Of course, the preceding is enormously simplified, as demonstrated by the objections/clarifications/elaborations to the above that you the reader are currently thinking about mentioning.
IV Preliminary Observations
A chess game is a chess strength comparison between Opponent and Player. Deception Chess is instead Opponent vs. the effective strength of the Advice Channel. The information compression inherent in putting Advice into a Channel reduces the maximum effective strength of any Advisor, honest or deceptive. Advisors will differ in their ability to persuade about their advice vs. other advice. Players must interpret Advice, which further reduces effective strength, especially given some of it may be deceptive. Some Players will be better at evaluating deception than others. Deceivers will intentionally lower the strength level of their Advice to below that of the Opponent, but not below that of Player so the deceit can be hidden.
Deception Chess is new. Few games have been played. I expect to see strategies used in ordinary Social Deduction games. One advisor will volunteer as Honest, at which point all other Advisors say the same thing. (A full-up 'Role Reveal' is often discouraged in SD games because it's anti-fun). Deceivers will be honest a lot of time, perhaps most of the time, or perhaps all of the time and only lie by omission. Multiple deceivers will want to work together, often by pretending to be at odds with one another. A Player aware of these dynamics is better able to sense deceit, and therefore increase the effective skill of the Advice Channel.

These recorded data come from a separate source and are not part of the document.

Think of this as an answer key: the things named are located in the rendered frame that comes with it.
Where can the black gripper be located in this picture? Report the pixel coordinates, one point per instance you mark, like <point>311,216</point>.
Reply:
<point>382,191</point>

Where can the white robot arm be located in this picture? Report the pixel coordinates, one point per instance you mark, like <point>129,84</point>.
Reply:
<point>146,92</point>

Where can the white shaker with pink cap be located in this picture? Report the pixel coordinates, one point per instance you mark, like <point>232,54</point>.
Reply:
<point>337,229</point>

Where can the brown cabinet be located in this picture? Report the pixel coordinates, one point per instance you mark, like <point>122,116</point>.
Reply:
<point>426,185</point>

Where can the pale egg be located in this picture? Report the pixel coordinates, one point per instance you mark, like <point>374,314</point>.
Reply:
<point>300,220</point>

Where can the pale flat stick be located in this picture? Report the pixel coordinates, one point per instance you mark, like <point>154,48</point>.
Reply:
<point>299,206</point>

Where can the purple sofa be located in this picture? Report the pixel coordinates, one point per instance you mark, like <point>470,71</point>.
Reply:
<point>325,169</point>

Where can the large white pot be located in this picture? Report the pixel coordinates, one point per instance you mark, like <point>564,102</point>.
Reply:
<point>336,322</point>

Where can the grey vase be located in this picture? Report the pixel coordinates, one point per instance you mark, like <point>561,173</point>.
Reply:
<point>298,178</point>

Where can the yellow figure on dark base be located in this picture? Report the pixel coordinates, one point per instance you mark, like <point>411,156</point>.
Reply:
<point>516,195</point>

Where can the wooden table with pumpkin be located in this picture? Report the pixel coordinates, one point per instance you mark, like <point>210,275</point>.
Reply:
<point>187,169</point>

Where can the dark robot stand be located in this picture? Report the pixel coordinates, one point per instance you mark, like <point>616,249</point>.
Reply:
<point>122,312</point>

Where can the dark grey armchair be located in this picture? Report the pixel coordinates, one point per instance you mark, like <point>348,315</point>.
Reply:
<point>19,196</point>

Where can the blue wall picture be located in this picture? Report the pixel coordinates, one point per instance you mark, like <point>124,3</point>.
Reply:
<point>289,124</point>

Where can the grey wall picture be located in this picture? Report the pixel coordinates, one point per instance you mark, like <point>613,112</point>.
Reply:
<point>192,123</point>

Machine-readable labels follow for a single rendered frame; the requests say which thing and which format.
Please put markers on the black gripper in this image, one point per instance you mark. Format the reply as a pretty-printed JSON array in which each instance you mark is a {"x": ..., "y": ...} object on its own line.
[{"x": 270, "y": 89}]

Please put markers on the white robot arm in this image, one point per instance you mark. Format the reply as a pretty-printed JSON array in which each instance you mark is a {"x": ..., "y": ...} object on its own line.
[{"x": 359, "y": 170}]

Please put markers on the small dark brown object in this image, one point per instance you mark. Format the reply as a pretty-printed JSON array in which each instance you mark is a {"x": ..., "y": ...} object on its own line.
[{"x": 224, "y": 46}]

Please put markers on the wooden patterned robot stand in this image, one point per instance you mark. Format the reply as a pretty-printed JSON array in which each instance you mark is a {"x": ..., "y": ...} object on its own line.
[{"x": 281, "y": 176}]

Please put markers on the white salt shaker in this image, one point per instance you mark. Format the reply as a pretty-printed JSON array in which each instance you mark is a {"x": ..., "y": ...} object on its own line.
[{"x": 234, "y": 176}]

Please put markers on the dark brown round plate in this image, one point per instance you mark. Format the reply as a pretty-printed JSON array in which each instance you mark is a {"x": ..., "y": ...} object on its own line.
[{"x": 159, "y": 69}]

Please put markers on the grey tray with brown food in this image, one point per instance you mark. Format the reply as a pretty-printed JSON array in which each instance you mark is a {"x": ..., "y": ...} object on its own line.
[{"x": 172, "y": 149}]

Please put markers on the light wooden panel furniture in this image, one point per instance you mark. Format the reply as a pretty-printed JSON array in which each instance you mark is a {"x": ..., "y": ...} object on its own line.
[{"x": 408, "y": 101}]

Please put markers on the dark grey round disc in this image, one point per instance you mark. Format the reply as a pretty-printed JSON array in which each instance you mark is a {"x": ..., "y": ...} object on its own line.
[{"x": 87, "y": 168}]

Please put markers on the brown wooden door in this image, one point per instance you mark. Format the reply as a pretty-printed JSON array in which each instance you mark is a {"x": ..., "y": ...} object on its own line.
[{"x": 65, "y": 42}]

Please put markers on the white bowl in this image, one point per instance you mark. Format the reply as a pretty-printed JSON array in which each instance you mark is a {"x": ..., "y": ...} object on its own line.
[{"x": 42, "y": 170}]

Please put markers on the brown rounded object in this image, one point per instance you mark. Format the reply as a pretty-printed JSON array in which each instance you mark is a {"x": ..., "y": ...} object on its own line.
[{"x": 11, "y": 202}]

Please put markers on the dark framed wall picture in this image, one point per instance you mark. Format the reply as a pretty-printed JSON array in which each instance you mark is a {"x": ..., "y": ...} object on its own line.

There will be chess-specific communication strategies for both types of Advisors. Many of these on the Deceit side will be (I predict) largely unprecedented in the history of chess literature. I recall one fascinating exception. Kramnik wrote an article analyzing a R+4P vs. R+3P ending, in which the winner gradually outplayed and wore down the opponent. (I can't find it, it may have been an English translation of a Russian article). At the end of the analysis, he asked, 'Did you believe all of that? Because like other examples of superficial analysis it was unduly influenced by the result.' He then went on to analyze it much more accurately, showing the many mistakes on both sides where the position passed back and forth between Winning and Drawn. A phenomenal lesson.
V Engine Deception Chess
I foresee Deception Chess being played with only engine advisors. This would eliminate many human variables as advice can be identically formatted between advisors (only top move, or top 2-3 moves, or top line/lines). 'Deception' could be active in some way, or it could simply be an engine with a strength level below Opponent. Players could select approximate strength levels for Opponents and Advisors, etc.